Time dilation had been experimentally verified decades before GPS came to be. Oh, most certainly.
The question is whether programmers, even of GPS software, would think that it would be of importance to their software.
When I see how to which degree of detail I have to explain to even well seasoned programmers how meaningless it is to use a window protocol on an transatlantic optic fiber, I can well believe that even GPS programmers laugh: Time dilation? That has to do with stars and galaxies, not satellites circling earth! I never checked how many orders of magnitude below transatlantic transfer times we are, but we are talking about a few
So I am not at all doubting that quite a few programmers would think that relativistic corrections is just silliness when writing software for (near) earthly things such as a GPS satellite.

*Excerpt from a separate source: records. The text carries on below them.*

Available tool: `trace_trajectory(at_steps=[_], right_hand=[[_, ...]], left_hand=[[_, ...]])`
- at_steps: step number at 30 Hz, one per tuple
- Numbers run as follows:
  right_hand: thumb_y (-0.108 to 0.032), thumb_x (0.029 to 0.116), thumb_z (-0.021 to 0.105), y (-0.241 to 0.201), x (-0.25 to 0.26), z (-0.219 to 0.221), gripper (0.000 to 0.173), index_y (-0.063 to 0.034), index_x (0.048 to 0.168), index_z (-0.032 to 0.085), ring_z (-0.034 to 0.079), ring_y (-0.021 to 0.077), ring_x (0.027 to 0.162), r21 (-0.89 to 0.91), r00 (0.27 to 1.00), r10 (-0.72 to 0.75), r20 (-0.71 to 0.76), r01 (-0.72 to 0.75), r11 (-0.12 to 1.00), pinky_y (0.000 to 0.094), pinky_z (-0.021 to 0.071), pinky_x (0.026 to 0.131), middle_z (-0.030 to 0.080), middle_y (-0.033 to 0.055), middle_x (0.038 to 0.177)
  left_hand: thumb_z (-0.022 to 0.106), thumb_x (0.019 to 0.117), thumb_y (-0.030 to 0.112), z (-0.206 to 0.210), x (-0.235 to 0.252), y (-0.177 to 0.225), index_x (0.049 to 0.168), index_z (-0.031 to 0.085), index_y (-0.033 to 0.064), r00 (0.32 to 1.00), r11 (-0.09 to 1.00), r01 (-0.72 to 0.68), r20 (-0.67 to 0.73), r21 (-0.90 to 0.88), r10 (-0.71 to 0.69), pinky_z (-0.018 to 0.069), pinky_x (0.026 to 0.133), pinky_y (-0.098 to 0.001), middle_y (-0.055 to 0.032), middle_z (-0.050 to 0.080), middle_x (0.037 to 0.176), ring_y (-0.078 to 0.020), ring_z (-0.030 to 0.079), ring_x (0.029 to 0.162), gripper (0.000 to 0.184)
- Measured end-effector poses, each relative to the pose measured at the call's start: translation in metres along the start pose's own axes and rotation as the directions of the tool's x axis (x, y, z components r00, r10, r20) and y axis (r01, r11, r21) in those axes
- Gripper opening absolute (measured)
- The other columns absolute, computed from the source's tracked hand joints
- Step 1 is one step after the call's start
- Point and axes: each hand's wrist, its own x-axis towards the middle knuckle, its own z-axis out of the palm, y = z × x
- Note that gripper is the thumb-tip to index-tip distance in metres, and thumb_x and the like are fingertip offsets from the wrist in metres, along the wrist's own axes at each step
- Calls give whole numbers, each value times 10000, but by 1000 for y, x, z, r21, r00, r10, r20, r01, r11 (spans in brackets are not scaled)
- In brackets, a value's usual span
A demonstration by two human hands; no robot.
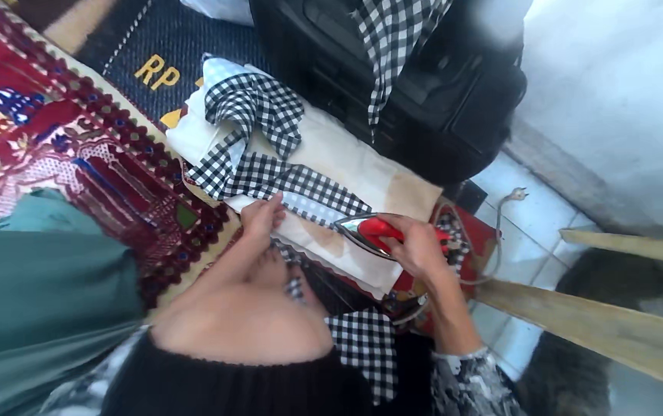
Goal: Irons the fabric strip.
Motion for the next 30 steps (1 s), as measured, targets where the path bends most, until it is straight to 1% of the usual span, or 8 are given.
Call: trace_trajectory(at_steps=[6, 11, 17, 21, 25, 27, 28, 30], right_hand=[[-76, 944, 708, -11, 0, 5, 398, -126, 1338, 688, 655, 349, 1176, 33, 998, -2, -71, 4, 999, 618, 424, 1062, 710, 147, 1246], [-84, 945, 708, -22, 3, 9, 365, -116, 1309, 699, 661, 362, 1140, 33, 995, -14, -95, 17, 999, 625, 437, 1027, 717, 158, 1201], [-103, 949, 708, -47, 16, 15, 354, -114, 1303, 702, 677, 373, 1088, -2, 995, -27, -94, 27, 1000, 620, 469, 976, 725, 171, 1137], [-136, 972, 677, -61, 30, 22, 361, -130, 1332, 686, 675, 361, 1104, -23, 997, 0, -74, -2, 1000, 606, 463, 987, 730, 159, 1147], [-126, 962, 690, -74, 36, 26, 381, -105, 1342, 677, 669, 386, 1074, -3, 995, -5, -96, 5, 1000, 614, 467, 956, 716, 191, 1119], [-131, 963, 693, -80, 39, 28, 375, -100, 1336, 679, 669, 382, 1079, 0, 994, -7, -106, 7, 1000, 612, 467, 951, 716, 187, 1126], [-134, 966, 689, -84, 41, 28, 378, -105, 1343, 674, 666, 379, 1094, -4, 995, -4, -103, 3, 1000, 609, 465, 957, 716, 183, 1141], [-126, 973, 679, -91, 45, 29, 380, -98, 1352, 666, 661, 384, 1110, 3, 995, -11, -97, 11, 1000, 612, 463, 962, 711, 189, 1160]], left_hand=[[708, 975, 236, 2, 7, -7, 940, 605, 76, 997, 996, -79, -18, -43, 78, 459, 521, -185, 9, 640, 759, -30, 564, 579, 193], [681, 981, 133, -3, -3, -10, 965, 543, 137, 992, 978, -108, 46, -179, 118, 472, 529, -138, 66, 632, 752, 14, 560, 573, 139], [649, 989, 92, -9, -10, -10, 996, 506, 140, 987, 969, -132, 63, -208, 148, 480, 565, -150, 58, 597, 752, 3, 553, 595, 151], [683, 967, 83, -10, 6, -7, 934, 528, 121, 990, 966, -130, 30, -224, 141, 475, 519, -158, 48, 617, 705, -5, 559, 551, 163], [666, 979, 82, -13, -12, -6, 1018, 495, 109, 963, 957, -259, 48, -129, 267, 479, 568, -158, 54, 563, 738, 4, 528, 584, 178], [670, 974, 75, -16, -8, -4, 1048, 511, 86, 950, 946, -305, 34, -113, 310, 481, 570, -159, 47, 579, 754, 3, 536, 587, 175], [689, 958, 72, -17, 3, -4, 1016, 534, 76, 944, 937, -328, 2, -116, 331, 493, 537, -162, 41, 621, 728, -1, 565, 556, 166], [658, 982, 107, -20, -2, 2, 995, 536, 56, 935, 934, -355, -26, -44, 354, 498, 544, -168, 37, 601, 714, -3, 563, 553, 132]])
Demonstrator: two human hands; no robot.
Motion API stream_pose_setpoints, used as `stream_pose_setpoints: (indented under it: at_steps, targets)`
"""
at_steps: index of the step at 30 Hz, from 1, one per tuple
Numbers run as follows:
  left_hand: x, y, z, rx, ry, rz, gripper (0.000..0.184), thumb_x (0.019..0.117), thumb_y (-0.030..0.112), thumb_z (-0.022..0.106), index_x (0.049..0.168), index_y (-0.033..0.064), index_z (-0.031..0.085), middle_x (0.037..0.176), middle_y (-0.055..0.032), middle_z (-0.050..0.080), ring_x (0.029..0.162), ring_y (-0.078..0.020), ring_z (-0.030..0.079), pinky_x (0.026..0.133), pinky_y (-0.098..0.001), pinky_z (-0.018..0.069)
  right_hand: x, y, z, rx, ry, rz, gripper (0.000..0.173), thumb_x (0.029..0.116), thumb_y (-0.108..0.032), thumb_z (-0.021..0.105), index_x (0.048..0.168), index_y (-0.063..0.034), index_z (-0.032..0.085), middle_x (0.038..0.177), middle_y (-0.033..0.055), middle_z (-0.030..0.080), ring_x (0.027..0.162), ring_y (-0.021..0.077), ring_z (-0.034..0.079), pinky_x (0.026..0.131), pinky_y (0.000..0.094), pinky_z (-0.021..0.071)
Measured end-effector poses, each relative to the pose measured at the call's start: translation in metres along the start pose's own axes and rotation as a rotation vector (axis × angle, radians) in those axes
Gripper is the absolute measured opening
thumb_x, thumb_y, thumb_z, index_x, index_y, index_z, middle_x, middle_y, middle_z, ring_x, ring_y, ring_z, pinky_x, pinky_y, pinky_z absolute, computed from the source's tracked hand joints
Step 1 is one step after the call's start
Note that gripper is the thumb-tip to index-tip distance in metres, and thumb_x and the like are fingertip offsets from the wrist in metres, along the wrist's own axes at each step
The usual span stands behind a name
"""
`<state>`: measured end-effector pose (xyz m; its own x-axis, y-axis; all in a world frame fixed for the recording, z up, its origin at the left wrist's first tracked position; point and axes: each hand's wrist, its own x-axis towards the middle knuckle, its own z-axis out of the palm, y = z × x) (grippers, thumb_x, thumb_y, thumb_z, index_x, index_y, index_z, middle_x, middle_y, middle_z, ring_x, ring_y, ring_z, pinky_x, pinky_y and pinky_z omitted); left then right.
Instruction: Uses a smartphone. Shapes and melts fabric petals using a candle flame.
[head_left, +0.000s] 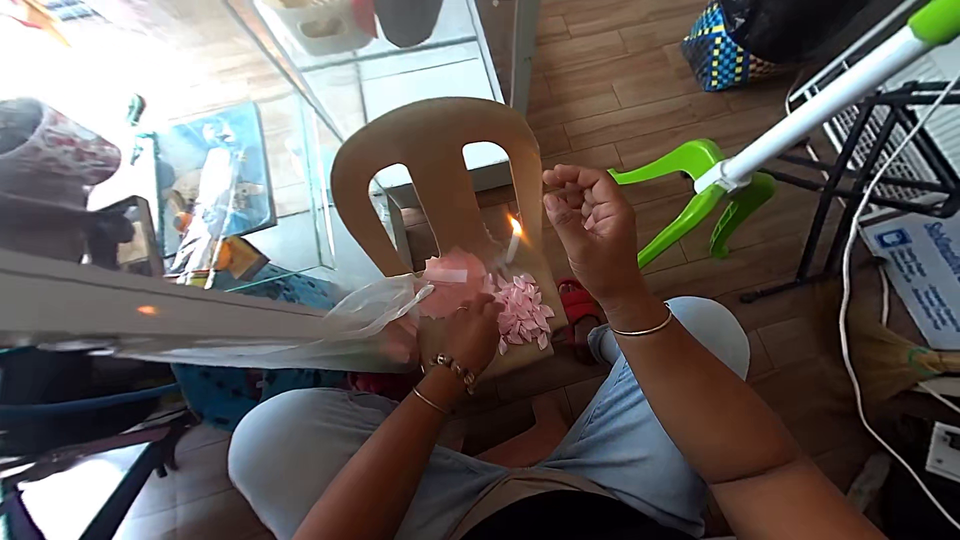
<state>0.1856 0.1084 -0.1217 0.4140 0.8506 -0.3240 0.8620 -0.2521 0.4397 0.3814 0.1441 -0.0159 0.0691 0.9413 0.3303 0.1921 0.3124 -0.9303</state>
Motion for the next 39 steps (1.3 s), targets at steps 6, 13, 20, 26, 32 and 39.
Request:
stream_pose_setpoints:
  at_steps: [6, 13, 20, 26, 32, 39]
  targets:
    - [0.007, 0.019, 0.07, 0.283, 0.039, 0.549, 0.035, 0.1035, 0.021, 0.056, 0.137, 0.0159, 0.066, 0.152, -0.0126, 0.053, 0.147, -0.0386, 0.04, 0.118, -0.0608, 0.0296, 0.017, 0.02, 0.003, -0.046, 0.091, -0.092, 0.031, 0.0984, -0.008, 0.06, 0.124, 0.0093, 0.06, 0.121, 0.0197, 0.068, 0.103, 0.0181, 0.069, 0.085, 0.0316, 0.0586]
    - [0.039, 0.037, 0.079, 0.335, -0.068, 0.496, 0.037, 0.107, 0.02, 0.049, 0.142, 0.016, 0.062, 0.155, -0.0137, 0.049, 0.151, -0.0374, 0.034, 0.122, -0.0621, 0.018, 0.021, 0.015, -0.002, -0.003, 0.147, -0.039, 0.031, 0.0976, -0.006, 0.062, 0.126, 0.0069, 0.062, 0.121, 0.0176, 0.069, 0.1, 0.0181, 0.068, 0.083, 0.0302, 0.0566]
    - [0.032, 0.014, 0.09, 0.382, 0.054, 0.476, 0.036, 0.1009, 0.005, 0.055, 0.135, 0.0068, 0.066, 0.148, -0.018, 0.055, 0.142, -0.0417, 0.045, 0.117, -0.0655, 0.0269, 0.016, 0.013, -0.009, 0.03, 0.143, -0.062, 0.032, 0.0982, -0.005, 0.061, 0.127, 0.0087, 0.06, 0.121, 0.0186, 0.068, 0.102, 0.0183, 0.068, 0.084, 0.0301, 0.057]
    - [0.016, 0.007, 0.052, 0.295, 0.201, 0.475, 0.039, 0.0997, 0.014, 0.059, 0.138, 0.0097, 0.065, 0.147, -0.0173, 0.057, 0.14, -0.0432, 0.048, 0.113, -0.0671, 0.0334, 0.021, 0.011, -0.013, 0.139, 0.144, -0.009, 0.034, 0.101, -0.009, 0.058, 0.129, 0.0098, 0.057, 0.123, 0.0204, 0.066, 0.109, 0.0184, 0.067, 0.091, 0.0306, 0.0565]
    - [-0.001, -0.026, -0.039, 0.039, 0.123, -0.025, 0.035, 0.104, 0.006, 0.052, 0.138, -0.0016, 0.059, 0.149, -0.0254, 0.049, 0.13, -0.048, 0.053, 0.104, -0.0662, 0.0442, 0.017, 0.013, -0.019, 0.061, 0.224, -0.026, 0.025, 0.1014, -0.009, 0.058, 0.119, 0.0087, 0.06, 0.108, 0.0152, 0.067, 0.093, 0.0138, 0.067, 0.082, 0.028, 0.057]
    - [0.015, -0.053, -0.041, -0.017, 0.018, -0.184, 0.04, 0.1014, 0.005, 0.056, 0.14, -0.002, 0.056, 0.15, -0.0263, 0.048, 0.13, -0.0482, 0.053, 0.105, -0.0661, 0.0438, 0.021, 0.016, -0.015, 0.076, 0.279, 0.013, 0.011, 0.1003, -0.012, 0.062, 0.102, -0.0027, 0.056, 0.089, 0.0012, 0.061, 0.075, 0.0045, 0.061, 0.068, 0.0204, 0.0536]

If you were to write the driver for a digital clock display in a high speed train, and someone insisted that you have to include corrections for the acceleration and breaking down as the train leaves a station and arrives at the next? Most likely, you would laugh at it. But fact is that the acceleration/de-acceleration would cause the clock display to gradually deviate from the stationary station clocks. Even though theoretical physicists (and even some real ones) has known this to be a fact for a hundred years, you would probably laugh it away, for your clock display.
That's what a significant part of the GPS software team did for their clock.
Religious freedom is the freedom to say that two plus two make five.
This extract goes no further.